## PROBLEM TO SOLVE
Given the records below, pull every line with the word "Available" into the answer.

## DATA EXTRACT
-------------------------

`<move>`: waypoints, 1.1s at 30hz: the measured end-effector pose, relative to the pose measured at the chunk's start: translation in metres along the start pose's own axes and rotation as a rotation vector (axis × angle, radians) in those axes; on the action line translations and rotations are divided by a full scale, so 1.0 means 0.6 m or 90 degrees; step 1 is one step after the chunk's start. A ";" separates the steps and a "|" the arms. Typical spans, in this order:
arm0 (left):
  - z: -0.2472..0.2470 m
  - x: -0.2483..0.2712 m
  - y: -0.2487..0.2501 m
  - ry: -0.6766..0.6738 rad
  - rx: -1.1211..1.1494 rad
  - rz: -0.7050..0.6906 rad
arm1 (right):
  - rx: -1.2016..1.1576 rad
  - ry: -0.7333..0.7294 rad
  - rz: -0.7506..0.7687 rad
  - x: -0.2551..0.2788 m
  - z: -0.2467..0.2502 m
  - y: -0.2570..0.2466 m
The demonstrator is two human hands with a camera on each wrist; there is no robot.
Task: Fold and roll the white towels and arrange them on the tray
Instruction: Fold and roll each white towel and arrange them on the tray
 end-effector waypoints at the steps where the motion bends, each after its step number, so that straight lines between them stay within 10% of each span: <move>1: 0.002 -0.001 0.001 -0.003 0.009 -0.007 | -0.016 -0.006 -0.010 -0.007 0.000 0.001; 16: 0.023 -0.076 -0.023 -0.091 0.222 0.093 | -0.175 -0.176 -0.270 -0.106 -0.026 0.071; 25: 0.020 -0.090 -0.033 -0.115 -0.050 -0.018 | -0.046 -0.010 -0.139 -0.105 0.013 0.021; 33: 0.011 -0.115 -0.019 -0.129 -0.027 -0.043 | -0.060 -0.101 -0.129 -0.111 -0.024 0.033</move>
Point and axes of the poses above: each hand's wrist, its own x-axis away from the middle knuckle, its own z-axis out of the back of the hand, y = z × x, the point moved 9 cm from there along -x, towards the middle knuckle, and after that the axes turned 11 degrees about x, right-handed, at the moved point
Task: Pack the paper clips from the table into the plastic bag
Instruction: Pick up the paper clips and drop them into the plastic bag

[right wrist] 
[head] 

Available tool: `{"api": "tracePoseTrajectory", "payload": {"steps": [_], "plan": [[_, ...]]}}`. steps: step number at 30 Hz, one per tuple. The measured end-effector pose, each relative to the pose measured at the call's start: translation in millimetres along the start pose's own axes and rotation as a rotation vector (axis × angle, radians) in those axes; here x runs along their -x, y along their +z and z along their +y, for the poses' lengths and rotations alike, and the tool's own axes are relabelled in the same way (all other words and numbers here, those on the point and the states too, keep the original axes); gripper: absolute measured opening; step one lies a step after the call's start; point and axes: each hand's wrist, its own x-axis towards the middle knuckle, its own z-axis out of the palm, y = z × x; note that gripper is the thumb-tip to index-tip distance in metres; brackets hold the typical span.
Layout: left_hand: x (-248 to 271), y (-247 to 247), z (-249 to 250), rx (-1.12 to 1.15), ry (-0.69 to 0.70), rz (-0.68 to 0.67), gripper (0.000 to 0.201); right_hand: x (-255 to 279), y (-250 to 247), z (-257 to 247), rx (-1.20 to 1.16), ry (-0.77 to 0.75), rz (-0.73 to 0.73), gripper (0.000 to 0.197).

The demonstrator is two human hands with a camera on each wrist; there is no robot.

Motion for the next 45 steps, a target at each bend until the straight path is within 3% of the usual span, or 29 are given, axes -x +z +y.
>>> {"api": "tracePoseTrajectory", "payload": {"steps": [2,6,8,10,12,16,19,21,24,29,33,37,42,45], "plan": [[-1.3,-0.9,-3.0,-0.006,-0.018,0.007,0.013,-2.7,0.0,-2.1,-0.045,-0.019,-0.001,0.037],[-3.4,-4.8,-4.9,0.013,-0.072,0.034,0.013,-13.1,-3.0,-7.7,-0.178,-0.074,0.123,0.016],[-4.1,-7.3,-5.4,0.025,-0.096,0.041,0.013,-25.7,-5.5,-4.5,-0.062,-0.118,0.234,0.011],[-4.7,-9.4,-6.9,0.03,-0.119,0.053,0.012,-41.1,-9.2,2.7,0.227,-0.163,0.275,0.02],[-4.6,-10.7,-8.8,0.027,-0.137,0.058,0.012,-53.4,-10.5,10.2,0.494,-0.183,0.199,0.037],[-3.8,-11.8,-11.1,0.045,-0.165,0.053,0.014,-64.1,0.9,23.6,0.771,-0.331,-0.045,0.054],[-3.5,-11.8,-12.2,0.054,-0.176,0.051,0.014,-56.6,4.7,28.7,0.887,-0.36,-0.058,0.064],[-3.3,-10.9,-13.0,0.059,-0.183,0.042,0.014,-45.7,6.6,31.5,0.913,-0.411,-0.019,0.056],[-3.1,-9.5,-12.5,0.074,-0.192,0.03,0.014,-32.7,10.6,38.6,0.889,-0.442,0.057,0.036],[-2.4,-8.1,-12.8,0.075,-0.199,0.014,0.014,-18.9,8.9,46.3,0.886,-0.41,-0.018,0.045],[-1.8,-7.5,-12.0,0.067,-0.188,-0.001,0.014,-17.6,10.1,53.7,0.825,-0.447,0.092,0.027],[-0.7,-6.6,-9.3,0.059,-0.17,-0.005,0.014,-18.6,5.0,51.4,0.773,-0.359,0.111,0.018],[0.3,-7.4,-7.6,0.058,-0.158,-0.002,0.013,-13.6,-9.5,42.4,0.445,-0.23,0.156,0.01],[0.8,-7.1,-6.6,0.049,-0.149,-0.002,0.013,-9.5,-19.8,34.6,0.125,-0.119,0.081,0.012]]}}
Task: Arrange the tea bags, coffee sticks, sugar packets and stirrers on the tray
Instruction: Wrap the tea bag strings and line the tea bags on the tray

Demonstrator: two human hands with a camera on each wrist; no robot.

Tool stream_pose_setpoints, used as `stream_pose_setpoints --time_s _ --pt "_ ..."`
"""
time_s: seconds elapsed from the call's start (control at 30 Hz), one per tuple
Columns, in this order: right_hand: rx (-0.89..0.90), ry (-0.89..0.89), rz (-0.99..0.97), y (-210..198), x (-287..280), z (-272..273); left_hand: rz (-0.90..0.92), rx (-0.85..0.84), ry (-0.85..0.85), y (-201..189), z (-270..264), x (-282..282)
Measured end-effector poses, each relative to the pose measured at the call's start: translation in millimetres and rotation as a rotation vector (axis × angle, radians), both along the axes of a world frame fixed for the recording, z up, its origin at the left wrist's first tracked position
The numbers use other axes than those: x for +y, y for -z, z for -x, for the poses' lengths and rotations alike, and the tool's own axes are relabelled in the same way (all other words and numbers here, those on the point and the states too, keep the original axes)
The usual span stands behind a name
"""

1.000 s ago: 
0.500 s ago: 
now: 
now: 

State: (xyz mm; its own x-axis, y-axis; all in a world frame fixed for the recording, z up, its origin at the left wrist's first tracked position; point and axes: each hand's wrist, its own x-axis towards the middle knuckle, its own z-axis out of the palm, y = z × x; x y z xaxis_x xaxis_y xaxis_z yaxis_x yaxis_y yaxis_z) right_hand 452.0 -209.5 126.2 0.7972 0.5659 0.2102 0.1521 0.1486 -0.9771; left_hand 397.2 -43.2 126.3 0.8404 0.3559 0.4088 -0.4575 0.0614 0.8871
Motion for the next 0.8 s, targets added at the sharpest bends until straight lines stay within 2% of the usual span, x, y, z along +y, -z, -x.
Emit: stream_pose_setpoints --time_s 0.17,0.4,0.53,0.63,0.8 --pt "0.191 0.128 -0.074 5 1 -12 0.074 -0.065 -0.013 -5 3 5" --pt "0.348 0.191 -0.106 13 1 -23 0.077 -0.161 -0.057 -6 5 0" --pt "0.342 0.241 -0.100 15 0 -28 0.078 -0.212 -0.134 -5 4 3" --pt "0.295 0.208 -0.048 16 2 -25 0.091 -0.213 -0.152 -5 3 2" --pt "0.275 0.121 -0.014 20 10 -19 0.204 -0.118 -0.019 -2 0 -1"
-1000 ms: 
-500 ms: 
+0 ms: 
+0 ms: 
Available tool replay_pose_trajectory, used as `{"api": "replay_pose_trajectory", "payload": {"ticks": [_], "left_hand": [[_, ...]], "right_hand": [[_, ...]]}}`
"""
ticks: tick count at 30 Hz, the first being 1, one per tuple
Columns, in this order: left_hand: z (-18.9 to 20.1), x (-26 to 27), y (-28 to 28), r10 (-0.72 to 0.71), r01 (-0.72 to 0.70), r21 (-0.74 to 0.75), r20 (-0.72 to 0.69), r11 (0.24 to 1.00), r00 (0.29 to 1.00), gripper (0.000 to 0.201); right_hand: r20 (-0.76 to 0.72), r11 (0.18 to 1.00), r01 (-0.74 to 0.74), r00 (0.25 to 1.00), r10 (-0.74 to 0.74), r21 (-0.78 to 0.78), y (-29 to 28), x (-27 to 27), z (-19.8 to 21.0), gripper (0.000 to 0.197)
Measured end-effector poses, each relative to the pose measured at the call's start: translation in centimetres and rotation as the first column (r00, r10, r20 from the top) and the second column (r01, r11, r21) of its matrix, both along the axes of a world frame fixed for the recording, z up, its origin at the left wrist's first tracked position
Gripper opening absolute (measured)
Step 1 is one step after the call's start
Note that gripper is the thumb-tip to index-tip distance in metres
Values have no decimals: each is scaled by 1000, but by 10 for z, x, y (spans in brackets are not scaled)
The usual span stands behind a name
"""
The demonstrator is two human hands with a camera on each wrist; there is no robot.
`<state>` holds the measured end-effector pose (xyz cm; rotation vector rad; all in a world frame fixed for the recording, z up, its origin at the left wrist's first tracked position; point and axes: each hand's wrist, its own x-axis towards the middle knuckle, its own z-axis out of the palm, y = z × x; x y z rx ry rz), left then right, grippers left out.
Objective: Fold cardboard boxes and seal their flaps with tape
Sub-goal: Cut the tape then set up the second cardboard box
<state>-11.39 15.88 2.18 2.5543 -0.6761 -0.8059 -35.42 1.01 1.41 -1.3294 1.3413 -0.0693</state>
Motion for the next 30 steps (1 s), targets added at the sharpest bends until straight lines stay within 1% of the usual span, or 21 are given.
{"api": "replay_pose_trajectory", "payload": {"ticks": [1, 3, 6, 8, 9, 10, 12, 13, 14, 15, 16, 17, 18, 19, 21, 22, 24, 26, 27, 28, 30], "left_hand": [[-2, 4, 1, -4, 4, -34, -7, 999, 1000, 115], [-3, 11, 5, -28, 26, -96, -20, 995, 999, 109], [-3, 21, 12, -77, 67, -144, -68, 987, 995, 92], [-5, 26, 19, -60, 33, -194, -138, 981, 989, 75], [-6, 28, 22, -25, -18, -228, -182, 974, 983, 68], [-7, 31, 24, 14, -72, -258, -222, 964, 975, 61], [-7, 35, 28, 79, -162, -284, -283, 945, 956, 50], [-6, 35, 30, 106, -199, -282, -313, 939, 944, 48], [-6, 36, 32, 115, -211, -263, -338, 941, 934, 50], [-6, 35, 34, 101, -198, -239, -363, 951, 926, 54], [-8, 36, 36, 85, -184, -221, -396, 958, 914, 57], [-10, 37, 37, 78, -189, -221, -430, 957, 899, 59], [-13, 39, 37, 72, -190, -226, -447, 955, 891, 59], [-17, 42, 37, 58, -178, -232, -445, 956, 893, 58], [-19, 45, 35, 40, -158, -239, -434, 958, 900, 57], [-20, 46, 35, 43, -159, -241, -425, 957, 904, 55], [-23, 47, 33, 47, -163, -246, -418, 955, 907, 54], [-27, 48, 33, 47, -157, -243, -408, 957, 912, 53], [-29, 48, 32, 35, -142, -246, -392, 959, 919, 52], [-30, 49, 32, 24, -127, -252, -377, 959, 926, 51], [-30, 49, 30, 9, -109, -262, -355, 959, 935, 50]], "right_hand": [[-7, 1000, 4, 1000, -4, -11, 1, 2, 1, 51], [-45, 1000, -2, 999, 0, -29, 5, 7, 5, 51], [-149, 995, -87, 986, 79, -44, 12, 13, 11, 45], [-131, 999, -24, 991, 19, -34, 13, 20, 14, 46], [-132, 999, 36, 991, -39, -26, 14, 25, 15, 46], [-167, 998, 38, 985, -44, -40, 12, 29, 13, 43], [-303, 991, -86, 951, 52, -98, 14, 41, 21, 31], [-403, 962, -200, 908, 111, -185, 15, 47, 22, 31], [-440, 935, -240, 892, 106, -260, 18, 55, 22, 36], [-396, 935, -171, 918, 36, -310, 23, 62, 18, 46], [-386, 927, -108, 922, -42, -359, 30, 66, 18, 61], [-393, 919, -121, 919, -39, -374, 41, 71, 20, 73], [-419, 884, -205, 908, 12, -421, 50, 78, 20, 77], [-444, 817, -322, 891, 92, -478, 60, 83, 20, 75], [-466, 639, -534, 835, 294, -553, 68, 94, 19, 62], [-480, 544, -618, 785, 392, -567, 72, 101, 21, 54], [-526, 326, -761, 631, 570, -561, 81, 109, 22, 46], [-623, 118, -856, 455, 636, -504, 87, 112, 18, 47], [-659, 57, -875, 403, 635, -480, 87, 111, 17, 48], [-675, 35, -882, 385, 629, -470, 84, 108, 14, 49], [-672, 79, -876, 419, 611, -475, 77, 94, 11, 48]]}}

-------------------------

## RESPONSE BELOW
Available tool: `{"api": "tracePoseTrajectory", "payload": {"steps": [_], "plan": [[_, ...]]}}`. steps: step number at 30 Hz, one per tuple. The measured end-effector pose, each relative to the pose measured at the call's start: translation in millimetres along the start pose's own axes and rotation as a rotation vector (axis × angle, radians) in those axes; here x runs along their -x, y along their +z and z along their +y, for the poses' lengths and rotations alike, and the tool's own axes are relabelled in the same way (all other words and numbers here, those on the point and the states too, keep the original axes); gripper: absolute measured opening; step one lies a step after the call's start; point and axes: each hand's wrist, its own x-axis towards the middle knuckle, its own z-axis out of the palm, y = z × x; note that gripper is the thumb-tip to index-tip distance in metres; brackets hold the typical span.
Available tool replay_pose_trajectory, used as `{"api": "replay_pose_trajectory", "payload": {"ticks": [_], "left_hand": [[_, ...]], "right_hand": [[_, ...]]}}`

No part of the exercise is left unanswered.